::: RECORDS FOR THE TASK :::
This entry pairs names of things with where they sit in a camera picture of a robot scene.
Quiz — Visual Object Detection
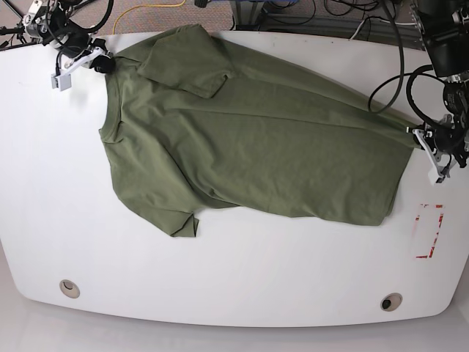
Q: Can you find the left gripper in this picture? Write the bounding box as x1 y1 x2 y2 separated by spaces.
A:
406 124 468 176

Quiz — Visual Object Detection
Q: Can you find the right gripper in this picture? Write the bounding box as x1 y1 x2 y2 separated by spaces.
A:
55 38 116 74

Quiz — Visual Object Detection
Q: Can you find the olive green T-shirt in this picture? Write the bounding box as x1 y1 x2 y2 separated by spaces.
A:
100 25 415 237

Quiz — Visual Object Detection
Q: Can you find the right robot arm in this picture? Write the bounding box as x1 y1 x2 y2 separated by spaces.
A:
22 1 116 81

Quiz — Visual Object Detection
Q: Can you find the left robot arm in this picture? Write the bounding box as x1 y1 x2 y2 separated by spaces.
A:
373 1 468 183

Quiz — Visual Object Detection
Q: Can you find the red tape rectangle marking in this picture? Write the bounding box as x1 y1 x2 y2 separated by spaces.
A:
412 204 445 259

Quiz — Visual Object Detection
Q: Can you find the black tripod stand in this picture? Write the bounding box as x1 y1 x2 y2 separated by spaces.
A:
1 0 39 51

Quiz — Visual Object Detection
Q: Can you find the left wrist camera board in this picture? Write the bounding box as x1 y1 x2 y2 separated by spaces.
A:
428 167 447 185

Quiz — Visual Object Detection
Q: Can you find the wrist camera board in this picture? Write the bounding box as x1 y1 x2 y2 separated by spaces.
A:
51 73 72 92
428 167 447 185

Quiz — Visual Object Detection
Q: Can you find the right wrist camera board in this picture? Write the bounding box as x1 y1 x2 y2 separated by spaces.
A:
51 73 72 92

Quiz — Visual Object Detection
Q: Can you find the yellow cable on floor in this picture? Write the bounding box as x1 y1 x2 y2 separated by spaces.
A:
113 0 186 35

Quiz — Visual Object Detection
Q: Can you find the white cable on floor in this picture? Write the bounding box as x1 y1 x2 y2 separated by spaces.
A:
350 18 367 40

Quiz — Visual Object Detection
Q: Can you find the right table cable grommet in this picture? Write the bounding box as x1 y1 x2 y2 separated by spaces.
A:
380 293 403 312

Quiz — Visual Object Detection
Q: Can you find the table cable grommet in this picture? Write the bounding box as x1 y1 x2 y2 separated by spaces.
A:
59 279 80 299
380 293 403 312

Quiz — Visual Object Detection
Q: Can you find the left table cable grommet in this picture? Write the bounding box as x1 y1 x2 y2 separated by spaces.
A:
59 279 80 299

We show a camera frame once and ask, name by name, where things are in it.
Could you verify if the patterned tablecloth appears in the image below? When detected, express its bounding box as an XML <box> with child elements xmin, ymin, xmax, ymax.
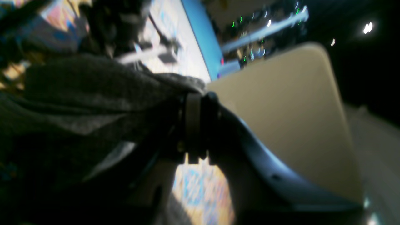
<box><xmin>1</xmin><ymin>0</ymin><xmax>234</xmax><ymax>225</ymax></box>

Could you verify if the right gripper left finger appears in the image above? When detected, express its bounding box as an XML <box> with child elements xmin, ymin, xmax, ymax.
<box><xmin>76</xmin><ymin>93</ymin><xmax>202</xmax><ymax>225</ymax></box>

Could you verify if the grey t-shirt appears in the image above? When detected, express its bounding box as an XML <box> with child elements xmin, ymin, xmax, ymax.
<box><xmin>1</xmin><ymin>54</ymin><xmax>206</xmax><ymax>225</ymax></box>

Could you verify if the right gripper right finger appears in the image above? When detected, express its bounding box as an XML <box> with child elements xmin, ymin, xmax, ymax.
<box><xmin>201</xmin><ymin>92</ymin><xmax>366</xmax><ymax>225</ymax></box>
:::
--- REQUIREMENT ---
Lines in the data that include the word "where" should all be copied.

--- RESPONSE FOR THIS EXERCISE ---
This entry pairs names of things with where they sit in a camera picture of a robot scene.
We show a camera frame once and ask, name by name, where things are in it.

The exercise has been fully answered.